Prop. 13 was simply written and did not specify how it would be applied to commercial property. In fact, the implementation of Prop. 13 was left to the Legislature.

"I wrote the implementation process after it had been passed by the voters," said former Assemblyman Willie Brown recently.

Brown chaired the that determined how and when commercial property would be reassessed with higher property taxes.

Under the current rules written back then, a reassessment is only triggered when a person or legal entity acquires more than 50% of the ownership interest. Companies have used that loophole to avoid property tax increases, by selling no more that 49% to any one person or entity.

As a result, companies like Disneyland, Intel and Chevron are currently paying taxes based on property assessments from the 1970s.

Willie Brown says now that the legislature blew it back then.

"We should have said anytime there is a change in the ownership of the property through any means, that constitutes a transfer for reassessment purposes," Brown said recently.

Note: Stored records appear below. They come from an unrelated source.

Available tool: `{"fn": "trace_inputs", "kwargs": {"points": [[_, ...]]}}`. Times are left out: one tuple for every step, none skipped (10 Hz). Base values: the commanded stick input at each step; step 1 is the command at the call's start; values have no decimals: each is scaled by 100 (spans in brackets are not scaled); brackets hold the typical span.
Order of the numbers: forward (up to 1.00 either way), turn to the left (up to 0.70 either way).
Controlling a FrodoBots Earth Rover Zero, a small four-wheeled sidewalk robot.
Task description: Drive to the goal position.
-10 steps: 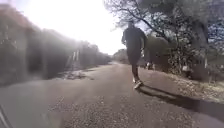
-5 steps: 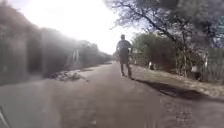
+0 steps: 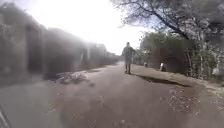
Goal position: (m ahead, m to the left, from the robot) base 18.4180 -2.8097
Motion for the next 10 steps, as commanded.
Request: {"fn": "trace_inputs", "kwargs": {"points": [[100, 0], [100, 0], [100, -2], [100, -12], [100, -23], [100, -20], [100, -9], [100, 0], [100, 0], [100, 0]]}}
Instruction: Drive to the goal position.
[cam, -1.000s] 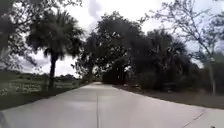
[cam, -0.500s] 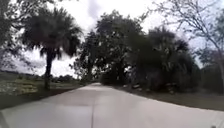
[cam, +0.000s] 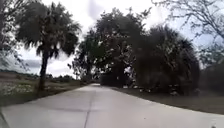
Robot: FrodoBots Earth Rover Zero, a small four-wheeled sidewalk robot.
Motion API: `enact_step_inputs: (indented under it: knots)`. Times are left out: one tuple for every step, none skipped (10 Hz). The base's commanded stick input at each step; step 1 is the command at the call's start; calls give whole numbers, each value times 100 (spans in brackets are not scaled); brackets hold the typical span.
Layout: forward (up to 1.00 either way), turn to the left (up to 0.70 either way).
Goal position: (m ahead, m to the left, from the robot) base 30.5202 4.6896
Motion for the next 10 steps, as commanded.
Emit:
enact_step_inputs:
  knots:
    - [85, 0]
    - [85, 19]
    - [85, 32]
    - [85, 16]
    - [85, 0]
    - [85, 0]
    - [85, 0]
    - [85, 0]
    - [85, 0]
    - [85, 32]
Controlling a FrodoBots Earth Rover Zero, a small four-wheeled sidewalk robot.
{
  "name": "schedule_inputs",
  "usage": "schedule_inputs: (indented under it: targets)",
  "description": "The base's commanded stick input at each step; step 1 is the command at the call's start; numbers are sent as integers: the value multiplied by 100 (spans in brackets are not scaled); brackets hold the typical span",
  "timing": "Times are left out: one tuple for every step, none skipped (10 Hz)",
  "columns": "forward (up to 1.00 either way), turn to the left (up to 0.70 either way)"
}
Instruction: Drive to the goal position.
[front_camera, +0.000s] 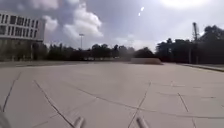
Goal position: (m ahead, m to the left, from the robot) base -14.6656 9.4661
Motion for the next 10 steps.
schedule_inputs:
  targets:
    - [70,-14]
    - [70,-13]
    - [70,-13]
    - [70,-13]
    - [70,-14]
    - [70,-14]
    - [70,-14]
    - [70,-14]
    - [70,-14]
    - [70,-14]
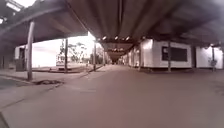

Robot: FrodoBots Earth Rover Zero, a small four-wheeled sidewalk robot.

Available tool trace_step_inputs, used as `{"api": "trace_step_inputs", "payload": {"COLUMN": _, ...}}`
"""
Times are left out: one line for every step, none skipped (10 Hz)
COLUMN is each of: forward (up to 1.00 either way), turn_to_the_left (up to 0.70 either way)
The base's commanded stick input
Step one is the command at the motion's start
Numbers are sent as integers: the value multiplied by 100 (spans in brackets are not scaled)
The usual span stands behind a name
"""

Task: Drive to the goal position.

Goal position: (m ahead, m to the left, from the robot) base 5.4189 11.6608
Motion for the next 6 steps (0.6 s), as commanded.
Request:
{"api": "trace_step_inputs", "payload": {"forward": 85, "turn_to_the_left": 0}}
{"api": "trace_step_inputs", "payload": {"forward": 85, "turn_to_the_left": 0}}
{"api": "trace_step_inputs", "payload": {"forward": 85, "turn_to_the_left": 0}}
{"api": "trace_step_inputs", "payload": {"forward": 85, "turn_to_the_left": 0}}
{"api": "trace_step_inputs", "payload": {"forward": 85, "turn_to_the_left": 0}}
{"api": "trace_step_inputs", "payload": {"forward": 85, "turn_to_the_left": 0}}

"The legislature can do that. And that's where it ought to be done," said Brown, who opposes Prop. 15 and has received consulting fees from the "No on 15" campaign.

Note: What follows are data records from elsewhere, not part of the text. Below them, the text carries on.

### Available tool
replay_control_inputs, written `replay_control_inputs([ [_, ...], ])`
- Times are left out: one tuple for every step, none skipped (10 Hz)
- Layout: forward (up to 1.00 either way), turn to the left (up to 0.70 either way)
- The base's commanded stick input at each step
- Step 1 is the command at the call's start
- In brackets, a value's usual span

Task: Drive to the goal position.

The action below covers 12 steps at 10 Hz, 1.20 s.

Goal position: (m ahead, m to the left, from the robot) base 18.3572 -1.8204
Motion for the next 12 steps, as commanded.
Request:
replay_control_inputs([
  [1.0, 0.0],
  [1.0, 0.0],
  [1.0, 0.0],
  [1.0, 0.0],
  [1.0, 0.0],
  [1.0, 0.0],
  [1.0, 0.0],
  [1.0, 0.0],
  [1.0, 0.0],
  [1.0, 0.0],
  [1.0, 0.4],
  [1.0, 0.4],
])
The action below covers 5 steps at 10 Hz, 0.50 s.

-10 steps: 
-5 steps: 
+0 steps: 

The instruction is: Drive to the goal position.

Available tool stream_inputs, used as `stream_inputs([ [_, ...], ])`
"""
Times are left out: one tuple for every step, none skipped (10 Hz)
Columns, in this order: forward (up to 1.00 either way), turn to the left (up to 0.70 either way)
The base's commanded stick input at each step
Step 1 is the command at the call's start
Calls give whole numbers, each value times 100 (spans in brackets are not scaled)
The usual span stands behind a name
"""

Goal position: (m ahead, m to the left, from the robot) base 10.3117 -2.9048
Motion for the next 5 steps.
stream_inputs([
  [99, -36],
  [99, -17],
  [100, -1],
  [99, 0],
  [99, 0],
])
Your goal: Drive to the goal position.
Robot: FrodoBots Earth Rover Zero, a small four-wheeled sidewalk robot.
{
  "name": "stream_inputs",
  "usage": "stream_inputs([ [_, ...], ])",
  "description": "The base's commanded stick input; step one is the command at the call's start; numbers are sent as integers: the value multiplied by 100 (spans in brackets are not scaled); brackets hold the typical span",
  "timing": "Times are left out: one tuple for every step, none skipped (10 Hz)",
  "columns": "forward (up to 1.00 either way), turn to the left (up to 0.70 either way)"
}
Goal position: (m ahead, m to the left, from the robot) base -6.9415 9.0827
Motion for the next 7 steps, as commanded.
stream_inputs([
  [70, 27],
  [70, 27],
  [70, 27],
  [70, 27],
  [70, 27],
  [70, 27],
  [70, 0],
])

Whether the legislature "blew it" when it wrote the Prop. 13 implementation rules for commercial property or did it intentionally to please business interests is hard to know. One thing's for sure: It's much easier for lobbyists to influence legislation than ballot measures.

In fact, the Legislature tried to revise the law to close the loophole and to reassess commercial property more often. In 2010, Assembly Bill 2492, authored by former Assemblyman Tom Ammiano, would have defined a "change of ownership" as happening whether or not any one legal entity or person that is a party to the transaction acquires more than 50% of the ownership interests. The bill died in committee.

Prop. 15 would require that commercial and industrial properties be reassessed on a regular basis, with property taxes based on current market value, rather than what the property cost when it was purchased. According to the nonpartisan Legislative Analyst, the measure would send $6.5 to $11.5 billion in new revenue annually to schools and local governments.

Residential and agricultural property along with commercial property worth less than $3 million would be exempted from the change.

Prop. 13 passed at a time when California was a much different place than it is today — more white, more conservative and less diverse. Manuel Pastor, director of University of Southern California's Program for Environmental and Regional Equity, says that over the years, the measure has worked to exacerbate the wealth gap.

"You've got a system right now that is inequitable in terms of where the burden of the property taxes are more on residential folks and more on the most recent buyers who tend not to be the wealthiest, tend to be more people of color," Pastor said.

He says the fate of this year's Prop. 15 could indicate how much California has changed.

"The question is, are we the California that passed Prop. 13? Or are we the California that wants to reevaluate that and think about investments in young people?" Pastor asked.

Polls show Prop. 15 is close to the 50% support threshold needed for passage, but its fate is far from secure.